----- DATA FOR REVIEW -----
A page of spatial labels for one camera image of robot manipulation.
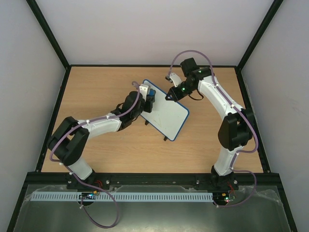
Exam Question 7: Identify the blue whiteboard eraser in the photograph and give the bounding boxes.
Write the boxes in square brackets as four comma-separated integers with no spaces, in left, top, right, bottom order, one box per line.
[148,88,156,97]

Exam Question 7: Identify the small blue-framed whiteboard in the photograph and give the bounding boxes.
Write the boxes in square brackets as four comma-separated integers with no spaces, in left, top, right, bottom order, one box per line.
[141,79,190,141]

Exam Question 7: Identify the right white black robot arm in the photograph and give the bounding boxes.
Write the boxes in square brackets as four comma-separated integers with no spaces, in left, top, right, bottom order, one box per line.
[165,58,256,189]

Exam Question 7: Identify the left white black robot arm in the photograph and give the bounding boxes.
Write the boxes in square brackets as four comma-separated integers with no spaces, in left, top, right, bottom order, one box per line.
[47,89,155,187]

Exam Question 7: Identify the left controller circuit board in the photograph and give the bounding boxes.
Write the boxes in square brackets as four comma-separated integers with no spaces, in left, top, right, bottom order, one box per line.
[78,191,100,200]

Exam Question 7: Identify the controller circuit board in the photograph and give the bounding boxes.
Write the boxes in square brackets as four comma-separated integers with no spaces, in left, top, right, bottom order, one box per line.
[213,192,236,204]
[78,191,100,200]

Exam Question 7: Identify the right controller circuit board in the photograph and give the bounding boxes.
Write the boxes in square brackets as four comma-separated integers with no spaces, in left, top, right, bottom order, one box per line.
[213,192,236,204]

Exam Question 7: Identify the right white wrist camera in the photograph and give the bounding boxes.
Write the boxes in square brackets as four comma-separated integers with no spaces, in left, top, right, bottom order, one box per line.
[165,73,182,87]

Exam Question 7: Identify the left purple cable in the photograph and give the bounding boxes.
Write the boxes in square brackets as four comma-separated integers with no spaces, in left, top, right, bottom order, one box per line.
[49,81,141,229]

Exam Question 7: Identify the right black frame post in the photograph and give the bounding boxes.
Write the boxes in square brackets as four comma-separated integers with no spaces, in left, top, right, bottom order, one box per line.
[237,0,283,70]

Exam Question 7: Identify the black frame post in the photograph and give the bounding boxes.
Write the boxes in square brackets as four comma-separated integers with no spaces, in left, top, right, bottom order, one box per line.
[26,0,70,71]
[237,0,283,70]

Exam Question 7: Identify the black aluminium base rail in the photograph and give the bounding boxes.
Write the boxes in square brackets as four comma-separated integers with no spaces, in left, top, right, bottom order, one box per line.
[25,172,282,191]

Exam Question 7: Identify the light blue slotted cable duct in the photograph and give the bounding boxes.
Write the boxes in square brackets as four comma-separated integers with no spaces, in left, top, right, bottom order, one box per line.
[31,192,213,202]

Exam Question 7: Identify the left black frame post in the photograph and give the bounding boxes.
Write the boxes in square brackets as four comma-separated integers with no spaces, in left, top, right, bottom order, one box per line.
[26,0,70,71]

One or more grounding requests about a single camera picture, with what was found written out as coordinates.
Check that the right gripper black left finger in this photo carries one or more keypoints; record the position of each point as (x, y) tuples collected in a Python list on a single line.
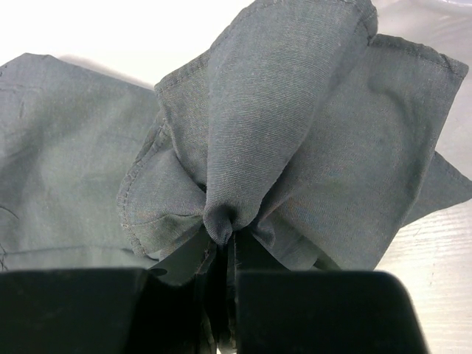
[(109, 310)]

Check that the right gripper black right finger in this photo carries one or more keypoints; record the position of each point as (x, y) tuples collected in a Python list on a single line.
[(282, 311)]

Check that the grey long sleeve shirt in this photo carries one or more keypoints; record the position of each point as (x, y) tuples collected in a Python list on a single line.
[(301, 124)]

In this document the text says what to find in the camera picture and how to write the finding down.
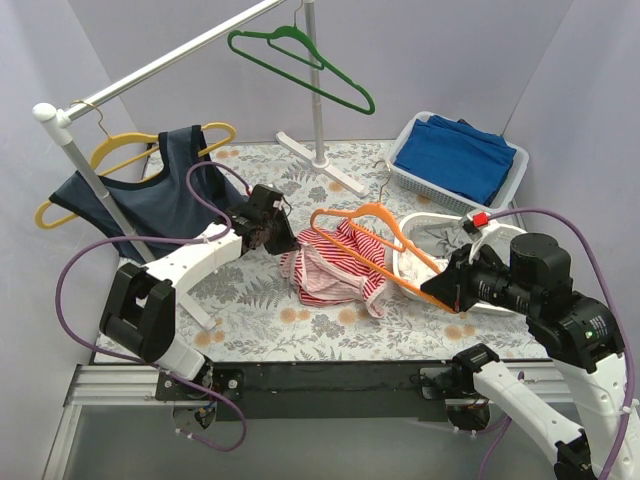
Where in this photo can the grey crumpled garment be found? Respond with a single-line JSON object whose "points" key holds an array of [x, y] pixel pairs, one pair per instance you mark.
{"points": [[437, 240]]}

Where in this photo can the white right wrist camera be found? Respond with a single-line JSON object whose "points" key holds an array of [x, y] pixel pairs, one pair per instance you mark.
{"points": [[483, 231]]}

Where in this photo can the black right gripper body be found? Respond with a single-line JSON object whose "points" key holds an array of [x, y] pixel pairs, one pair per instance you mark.
{"points": [[461, 286]]}

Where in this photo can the white crumpled garment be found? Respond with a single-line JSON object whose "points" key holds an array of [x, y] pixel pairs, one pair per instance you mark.
{"points": [[413, 270]]}

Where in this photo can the white clothes rack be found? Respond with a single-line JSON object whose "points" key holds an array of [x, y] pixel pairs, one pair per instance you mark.
{"points": [[210, 81]]}

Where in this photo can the red white striped tank top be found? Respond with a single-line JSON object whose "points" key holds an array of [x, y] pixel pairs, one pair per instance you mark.
{"points": [[335, 270]]}

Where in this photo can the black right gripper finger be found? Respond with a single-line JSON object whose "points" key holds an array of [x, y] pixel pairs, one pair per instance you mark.
{"points": [[445, 287], [461, 260]]}

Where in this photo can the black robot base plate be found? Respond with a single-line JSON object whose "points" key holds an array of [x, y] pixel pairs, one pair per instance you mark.
{"points": [[422, 390]]}

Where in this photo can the floral patterned table mat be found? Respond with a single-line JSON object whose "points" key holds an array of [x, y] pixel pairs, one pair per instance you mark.
{"points": [[256, 314]]}

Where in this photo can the light blue storage basket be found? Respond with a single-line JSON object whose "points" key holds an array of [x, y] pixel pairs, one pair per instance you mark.
{"points": [[448, 199]]}

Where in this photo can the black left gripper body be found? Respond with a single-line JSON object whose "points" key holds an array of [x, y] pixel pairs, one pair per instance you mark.
{"points": [[275, 231]]}

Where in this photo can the orange plastic hanger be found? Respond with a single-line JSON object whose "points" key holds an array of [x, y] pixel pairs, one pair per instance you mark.
{"points": [[379, 211]]}

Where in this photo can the green plastic hanger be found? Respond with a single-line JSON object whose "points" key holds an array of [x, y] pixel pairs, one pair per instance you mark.
{"points": [[292, 42]]}

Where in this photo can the blue folded garment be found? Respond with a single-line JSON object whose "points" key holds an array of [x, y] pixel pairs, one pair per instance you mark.
{"points": [[457, 157]]}

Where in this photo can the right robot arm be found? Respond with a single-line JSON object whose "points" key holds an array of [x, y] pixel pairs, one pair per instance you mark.
{"points": [[581, 336]]}

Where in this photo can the navy blue tank top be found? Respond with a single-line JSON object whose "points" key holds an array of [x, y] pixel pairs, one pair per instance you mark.
{"points": [[161, 206]]}

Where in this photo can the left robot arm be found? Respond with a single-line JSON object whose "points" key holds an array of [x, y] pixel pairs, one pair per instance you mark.
{"points": [[140, 311]]}

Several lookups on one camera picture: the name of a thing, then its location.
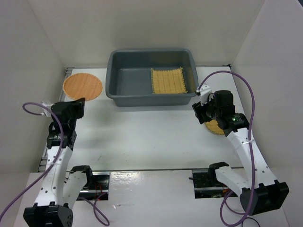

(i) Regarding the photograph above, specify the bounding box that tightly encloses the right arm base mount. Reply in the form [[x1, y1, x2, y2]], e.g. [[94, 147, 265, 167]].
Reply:
[[189, 169, 230, 199]]

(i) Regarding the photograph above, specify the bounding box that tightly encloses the round orange woven plate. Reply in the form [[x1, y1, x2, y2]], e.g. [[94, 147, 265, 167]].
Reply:
[[62, 73, 103, 101]]

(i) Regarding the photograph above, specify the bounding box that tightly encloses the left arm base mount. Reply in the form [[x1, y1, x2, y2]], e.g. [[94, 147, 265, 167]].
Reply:
[[79, 171, 110, 201]]

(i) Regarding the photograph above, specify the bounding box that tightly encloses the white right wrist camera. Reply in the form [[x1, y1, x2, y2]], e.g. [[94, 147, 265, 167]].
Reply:
[[196, 84, 212, 105]]

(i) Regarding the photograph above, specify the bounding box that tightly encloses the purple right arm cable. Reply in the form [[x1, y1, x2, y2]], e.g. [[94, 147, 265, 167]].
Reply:
[[197, 70, 256, 225]]

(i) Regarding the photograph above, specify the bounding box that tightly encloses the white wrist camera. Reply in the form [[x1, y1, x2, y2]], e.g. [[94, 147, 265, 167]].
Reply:
[[196, 84, 212, 105], [41, 101, 54, 118]]

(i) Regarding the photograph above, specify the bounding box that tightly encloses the thin black cable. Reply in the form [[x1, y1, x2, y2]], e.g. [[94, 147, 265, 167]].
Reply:
[[243, 217, 261, 227]]

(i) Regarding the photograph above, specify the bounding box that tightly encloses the round yellow bamboo plate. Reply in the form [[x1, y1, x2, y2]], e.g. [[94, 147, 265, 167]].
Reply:
[[205, 120, 224, 135]]

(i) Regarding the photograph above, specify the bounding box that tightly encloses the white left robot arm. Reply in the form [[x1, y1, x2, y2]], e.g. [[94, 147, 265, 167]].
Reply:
-----
TASK OBJECTIVE
Take the lines from the start of the material to the line with "Exam Question 7: Identify the left white", both included, and transcribe them exactly without the pictures.

SOLUTION
A page of spatial labels for one camera image of robot manipulation.
Exam Question 7: Identify the blue whiteboard eraser in the photograph and give the bounding boxes.
Write the boxes in square brackets as four comma-separated integers with no spaces, in left, top, right, bottom order, one box per line.
[148,88,156,97]

Exam Question 7: Identify the small blue-framed whiteboard in the photograph and give the bounding boxes.
Write the boxes in square brackets as four comma-separated integers with no spaces, in left, top, right, bottom order, one box per line.
[141,79,190,141]

Exam Question 7: Identify the right white black robot arm in the photograph and give the bounding boxes.
Write the boxes in square brackets as four comma-separated integers with no spaces, in left, top, right, bottom order, one box per line.
[165,58,256,189]

Exam Question 7: Identify the left white black robot arm in the photograph and give the bounding boxes.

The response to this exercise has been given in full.